** Work to be completed **
Extract the stretch of lines that starts at the line with "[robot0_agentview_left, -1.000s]" and ends at the last line of the data below. Give it exactly, without pictures.

----

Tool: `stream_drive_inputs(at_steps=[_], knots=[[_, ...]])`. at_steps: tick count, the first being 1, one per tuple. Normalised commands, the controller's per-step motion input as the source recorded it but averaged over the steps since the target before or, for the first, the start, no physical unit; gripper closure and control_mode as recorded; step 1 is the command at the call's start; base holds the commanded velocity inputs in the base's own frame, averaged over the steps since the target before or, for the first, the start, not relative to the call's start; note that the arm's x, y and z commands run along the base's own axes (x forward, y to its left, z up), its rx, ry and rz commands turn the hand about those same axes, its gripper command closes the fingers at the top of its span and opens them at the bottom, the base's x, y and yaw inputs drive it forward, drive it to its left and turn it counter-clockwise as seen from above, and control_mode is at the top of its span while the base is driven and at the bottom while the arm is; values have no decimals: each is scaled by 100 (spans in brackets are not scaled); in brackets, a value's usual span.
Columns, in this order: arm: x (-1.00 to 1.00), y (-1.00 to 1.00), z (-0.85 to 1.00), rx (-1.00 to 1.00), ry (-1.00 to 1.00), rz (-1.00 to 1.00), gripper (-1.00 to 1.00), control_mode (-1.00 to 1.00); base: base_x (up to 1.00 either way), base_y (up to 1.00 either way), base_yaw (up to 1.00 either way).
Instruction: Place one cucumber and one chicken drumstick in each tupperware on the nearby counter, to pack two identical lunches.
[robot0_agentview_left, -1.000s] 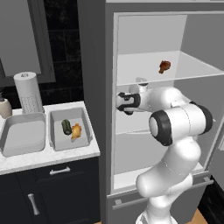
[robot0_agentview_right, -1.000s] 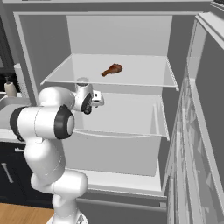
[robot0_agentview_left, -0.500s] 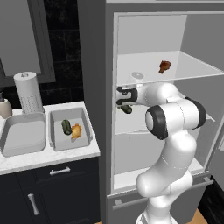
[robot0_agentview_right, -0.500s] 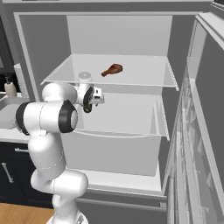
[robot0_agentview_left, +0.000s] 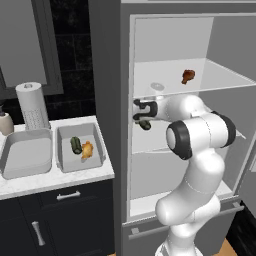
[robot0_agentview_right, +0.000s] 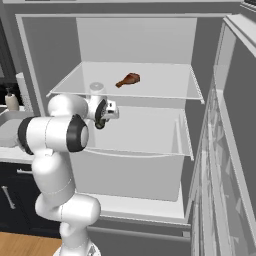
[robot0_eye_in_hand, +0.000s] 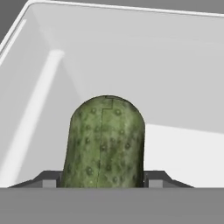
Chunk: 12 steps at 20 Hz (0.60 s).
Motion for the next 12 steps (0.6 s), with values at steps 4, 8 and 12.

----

** Expected answer **
[robot0_agentview_left, -1.000s] 
[robot0_agentview_right, -1.000s] 
[robot0_agentview_left, -0.500s] 
[robot0_agentview_right, -0.500s] 
[robot0_agentview_left, +0.000s] 
[robot0_agentview_right, +0.000s] 
[robot0_eye_in_hand, +0.000s] 
Chunk: 12 steps at 20 Hz (0.60 s).
Motion for the next 12 steps (0.6 s), with values at steps 4, 8 and 12.

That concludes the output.